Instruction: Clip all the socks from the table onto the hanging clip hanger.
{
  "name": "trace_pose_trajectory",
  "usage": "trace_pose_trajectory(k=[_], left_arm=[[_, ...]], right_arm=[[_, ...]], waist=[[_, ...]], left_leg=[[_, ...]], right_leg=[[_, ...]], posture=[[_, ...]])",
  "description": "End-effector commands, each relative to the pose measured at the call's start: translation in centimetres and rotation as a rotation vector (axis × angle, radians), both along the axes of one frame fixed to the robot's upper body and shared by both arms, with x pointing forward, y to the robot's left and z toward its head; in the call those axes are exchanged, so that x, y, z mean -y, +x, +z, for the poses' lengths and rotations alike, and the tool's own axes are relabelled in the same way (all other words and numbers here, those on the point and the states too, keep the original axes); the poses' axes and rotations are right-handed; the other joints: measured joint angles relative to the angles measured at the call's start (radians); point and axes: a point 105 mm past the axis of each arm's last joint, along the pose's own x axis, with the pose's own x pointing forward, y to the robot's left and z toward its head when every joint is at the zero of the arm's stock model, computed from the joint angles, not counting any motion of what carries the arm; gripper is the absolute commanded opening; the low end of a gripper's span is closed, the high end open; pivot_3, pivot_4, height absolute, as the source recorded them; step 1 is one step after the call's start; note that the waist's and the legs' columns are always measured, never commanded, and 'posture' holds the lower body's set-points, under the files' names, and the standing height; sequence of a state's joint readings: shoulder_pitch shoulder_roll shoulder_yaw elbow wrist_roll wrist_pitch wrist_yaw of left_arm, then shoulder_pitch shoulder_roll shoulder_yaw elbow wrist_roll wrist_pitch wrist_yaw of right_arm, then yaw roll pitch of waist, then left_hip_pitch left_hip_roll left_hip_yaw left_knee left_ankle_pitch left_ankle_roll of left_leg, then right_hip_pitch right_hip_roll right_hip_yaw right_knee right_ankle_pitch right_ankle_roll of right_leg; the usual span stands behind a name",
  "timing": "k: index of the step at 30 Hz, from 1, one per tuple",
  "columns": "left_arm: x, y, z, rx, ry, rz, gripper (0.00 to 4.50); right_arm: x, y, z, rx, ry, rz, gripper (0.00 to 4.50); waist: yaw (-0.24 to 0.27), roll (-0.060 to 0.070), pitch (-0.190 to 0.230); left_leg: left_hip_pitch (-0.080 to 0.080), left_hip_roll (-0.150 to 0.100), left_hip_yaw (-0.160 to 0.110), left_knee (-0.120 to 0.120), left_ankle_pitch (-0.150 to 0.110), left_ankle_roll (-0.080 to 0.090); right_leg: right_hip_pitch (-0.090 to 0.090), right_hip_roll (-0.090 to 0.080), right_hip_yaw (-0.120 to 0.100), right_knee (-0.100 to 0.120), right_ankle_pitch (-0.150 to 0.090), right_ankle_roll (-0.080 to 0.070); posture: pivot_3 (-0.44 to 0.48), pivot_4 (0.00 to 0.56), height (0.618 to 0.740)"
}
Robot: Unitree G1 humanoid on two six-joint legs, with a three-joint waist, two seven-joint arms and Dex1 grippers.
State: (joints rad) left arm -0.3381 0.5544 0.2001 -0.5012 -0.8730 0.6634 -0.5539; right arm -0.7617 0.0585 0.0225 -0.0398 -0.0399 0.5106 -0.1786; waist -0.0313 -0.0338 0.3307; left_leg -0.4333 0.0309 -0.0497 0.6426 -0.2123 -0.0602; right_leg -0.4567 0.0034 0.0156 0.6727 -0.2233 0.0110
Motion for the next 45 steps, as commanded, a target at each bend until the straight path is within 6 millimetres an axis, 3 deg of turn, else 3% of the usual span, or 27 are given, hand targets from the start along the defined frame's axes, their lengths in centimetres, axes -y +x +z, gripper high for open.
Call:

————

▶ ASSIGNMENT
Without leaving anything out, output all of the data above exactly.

▶ ANSWER SPACE
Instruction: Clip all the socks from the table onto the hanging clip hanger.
{
  "name": "trace_pose_trajectory",
  "usage": "trace_pose_trajectory(k=[_], left_arm=[[_, ...]], right_arm=[[_, ...]], waist=[[_, ...]], left_leg=[[_, ...]], right_leg=[[_, ...]], posture=[[_, ...]])",
  "description": "End-effector commands, each relative to the pose measured at the call's start: translation in centimetres and rotation as a rotation vector (axis × angle, radians), both along the axes of one frame fixed to the robot's upper body and shared by both arms, with x pointing forward, y to the robot's left and z toward its head; in the call those axes are exchanged, so that x, y, z mean -y, +x, +z, for the poses' lengths and rotations alike, and the tool's own axes are relabelled in the same way (all other words and numbers here, those on the point and the states too, keep the original axes); the poses' axes and rotations are right-handed; the other joints: measured joint angles relative to the angles measured at the call's start (radians); point and axes: a point 105 mm past the axis of each arm's last joint, along the pose's own x axis, with the pose's own x pointing forward, y to the robot's left and z toward its head when every joint is at the zero of the arm's stock model, computed from the joint angles, not counting any motion of what carries the arm; gripper is the absolute commanded opening; the low end of a gripper's span is closed, the high end open; pivot_3, pivot_4, height absolute, as the source recorded them; step 1 is one step after the call's start; note that the waist's and the legs' columns are always measured, never commanded, and 'posture' holds the lower body's set-points, under the files' names, and the standing height; sequence of a state's joint readings: shoulder_pitch shoulder_roll shoulder_yaw elbow wrist_roll wrist_pitch wrist_yaw of left_arm, then shoulder_pitch shoulder_roll shoulder_yaw elbow wrist_roll wrist_pitch wrist_yaw of right_arm, then yaw roll pitch of waist, then left_hip_pitch left_hip_roll left_hip_yaw left_knee left_ankle_pitch left_ankle_roll of left_leg, then right_hip_pitch right_hip_roll right_hip_yaw right_knee right_ankle_pitch right_ankle_roll of right_leg; the usual span stands behind a name",
  "timing": "k: index of the step at 30 Hz, from 1, one per tuple",
  "columns": "left_arm: x, y, z, rx, ry, rz, gripper (0.00 to 4.50); right_arm: x, y, z, rx, ry, rz, gripper (0.00 to 4.50); waist: yaw (-0.24 to 0.27), roll (-0.060 to 0.070), pitch (-0.190 to 0.230); left_leg: left_hip_pitch (-0.080 to 0.080), left_hip_roll (-0.150 to 0.100), left_hip_yaw (-0.160 to 0.110), left_knee (-0.120 to 0.120), left_ankle_pitch (-0.150 to 0.110), left_ankle_roll (-0.080 to 0.090); right_leg: right_hip_pitch (-0.090 to 0.090), right_hip_roll (-0.090 to 0.080), right_hip_yaw (-0.120 to 0.100), right_knee (-0.100 to 0.120), right_ankle_pitch (-0.150 to 0.090), right_ankle_roll (-0.080 to 0.070); posture: pivot_3 (-0.44 to 0.48), pivot_4 (0.00 to 0.56), height (0.618 to 0.740)"
}
Robot: Unitree G1 humanoid on two six-joint legs, with a three-joint waist, two seven-joint arms and Dex1 grippers.
State: (joints rad) left arm -0.3381 0.5544 0.2001 -0.5012 -0.8730 0.6634 -0.5539; right arm -0.7617 0.0585 0.0225 -0.0398 -0.0399 0.5106 -0.1786; waist -0.0313 -0.0338 0.3307; left_leg -0.4333 0.0309 -0.0497 0.6426 -0.2123 -0.0602; right_leg -0.4567 0.0034 0.0156 0.6727 -0.2233 0.0110
Motion for the next 45 steps, as commanded, a target at each bend until the straight path is within 6 millimetres an axis, 3 deg of turn, else 3% of the usual span, or 27 are given, hand targets from the start along the defined frame's axes, their lengths in centimetres, axes -y +x +z, gripper high for open.
Call:

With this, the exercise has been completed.